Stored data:

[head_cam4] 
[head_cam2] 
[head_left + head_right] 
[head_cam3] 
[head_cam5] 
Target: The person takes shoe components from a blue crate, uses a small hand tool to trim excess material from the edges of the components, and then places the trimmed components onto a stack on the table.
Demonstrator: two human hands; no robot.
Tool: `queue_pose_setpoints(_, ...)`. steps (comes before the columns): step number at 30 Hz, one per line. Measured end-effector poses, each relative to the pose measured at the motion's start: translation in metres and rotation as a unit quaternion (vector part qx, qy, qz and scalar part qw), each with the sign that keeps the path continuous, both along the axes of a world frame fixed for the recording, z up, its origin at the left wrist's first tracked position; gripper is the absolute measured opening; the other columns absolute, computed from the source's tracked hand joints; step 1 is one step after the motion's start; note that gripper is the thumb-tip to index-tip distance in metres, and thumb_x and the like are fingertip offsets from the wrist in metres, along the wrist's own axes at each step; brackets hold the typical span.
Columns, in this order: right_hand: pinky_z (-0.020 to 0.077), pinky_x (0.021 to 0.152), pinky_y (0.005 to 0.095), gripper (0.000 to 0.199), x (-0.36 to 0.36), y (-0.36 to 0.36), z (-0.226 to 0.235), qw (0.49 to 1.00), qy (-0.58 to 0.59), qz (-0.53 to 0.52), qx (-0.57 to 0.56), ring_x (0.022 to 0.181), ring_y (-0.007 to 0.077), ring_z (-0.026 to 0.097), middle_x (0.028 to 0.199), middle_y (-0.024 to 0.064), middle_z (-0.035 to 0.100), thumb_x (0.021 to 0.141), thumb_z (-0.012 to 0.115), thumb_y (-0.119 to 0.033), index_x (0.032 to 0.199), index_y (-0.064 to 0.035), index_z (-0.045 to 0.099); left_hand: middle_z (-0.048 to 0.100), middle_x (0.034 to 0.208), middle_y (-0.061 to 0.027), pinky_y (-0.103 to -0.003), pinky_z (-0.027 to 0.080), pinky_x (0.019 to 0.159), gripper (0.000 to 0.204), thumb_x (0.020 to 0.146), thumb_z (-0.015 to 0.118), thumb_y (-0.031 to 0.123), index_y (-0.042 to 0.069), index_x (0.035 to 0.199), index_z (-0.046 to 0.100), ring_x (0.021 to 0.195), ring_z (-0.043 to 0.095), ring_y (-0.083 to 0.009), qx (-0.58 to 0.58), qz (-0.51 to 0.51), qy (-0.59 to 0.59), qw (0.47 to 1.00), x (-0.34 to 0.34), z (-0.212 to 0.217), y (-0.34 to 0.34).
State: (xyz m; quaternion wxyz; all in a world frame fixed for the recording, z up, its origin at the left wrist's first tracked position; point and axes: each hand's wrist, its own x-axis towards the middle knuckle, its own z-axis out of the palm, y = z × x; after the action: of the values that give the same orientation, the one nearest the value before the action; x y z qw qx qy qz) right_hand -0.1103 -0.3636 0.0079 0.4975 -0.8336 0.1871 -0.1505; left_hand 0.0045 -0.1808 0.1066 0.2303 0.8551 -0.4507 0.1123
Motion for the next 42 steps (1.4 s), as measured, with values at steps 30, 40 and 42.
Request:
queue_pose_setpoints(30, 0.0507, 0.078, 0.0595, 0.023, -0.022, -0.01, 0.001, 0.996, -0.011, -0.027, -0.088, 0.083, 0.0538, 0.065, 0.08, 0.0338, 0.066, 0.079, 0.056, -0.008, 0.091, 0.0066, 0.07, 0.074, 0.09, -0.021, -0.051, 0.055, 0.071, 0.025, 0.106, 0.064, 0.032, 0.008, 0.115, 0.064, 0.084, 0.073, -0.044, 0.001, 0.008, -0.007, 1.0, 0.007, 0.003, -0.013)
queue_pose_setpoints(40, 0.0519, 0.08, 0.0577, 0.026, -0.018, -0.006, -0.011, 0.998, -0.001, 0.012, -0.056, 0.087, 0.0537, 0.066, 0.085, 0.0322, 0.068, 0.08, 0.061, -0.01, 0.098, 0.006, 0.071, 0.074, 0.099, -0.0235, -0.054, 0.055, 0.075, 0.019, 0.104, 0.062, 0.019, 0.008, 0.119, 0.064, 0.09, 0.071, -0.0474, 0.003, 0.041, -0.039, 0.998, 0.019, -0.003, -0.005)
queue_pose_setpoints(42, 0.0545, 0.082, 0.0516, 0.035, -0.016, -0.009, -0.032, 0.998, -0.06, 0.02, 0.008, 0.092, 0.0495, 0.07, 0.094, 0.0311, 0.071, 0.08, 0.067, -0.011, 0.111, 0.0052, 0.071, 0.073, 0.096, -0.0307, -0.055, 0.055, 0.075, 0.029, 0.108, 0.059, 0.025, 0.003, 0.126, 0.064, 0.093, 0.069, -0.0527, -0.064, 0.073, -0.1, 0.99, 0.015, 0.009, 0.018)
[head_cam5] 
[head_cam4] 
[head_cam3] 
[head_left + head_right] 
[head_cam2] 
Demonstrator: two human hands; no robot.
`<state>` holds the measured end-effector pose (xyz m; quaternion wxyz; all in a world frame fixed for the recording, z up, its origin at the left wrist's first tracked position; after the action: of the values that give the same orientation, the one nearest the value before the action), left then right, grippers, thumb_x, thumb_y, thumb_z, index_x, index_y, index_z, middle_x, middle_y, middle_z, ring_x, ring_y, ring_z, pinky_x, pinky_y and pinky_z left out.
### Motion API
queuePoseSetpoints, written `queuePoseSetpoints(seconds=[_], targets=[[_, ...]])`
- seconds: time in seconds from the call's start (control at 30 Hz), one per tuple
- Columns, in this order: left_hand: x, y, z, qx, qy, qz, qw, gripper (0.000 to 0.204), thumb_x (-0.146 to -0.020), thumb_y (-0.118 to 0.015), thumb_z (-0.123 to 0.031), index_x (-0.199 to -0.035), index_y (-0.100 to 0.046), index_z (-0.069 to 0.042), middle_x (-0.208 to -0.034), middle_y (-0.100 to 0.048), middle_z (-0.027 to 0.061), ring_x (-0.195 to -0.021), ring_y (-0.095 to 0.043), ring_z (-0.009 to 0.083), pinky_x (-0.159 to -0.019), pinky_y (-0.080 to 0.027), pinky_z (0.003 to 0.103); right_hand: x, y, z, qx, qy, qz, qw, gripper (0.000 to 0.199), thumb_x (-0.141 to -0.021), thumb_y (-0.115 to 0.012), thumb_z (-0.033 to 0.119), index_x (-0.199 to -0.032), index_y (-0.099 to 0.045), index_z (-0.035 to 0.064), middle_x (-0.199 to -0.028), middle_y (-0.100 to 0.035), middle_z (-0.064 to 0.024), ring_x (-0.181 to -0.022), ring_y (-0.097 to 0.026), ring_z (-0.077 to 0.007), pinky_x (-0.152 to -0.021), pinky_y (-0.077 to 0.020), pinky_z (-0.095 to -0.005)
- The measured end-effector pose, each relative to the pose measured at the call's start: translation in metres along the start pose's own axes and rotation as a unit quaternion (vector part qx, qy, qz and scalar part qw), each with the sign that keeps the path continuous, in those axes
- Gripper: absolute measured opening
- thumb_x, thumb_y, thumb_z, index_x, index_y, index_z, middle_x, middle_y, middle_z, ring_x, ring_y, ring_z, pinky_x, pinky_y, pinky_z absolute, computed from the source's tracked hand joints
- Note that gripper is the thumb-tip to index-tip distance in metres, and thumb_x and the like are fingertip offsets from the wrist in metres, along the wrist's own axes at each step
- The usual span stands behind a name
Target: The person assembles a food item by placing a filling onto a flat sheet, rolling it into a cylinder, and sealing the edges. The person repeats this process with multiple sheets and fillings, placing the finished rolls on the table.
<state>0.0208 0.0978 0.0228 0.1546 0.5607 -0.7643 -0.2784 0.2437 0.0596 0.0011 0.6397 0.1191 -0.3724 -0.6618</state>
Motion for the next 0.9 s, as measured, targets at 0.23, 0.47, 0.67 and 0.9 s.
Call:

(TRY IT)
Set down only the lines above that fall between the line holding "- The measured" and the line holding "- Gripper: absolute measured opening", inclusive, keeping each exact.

(OUTPUT BELOW)
- The measured end-effector pose, each relative to the pose measured at the call's start: translation in metres along the start pose's own axes and rotation as a unit quaternion (vector part qx, qy, qz and scalar part qw), each with the sign that keeps the path continuous, in those axes
- Gripper: absolute measured opening

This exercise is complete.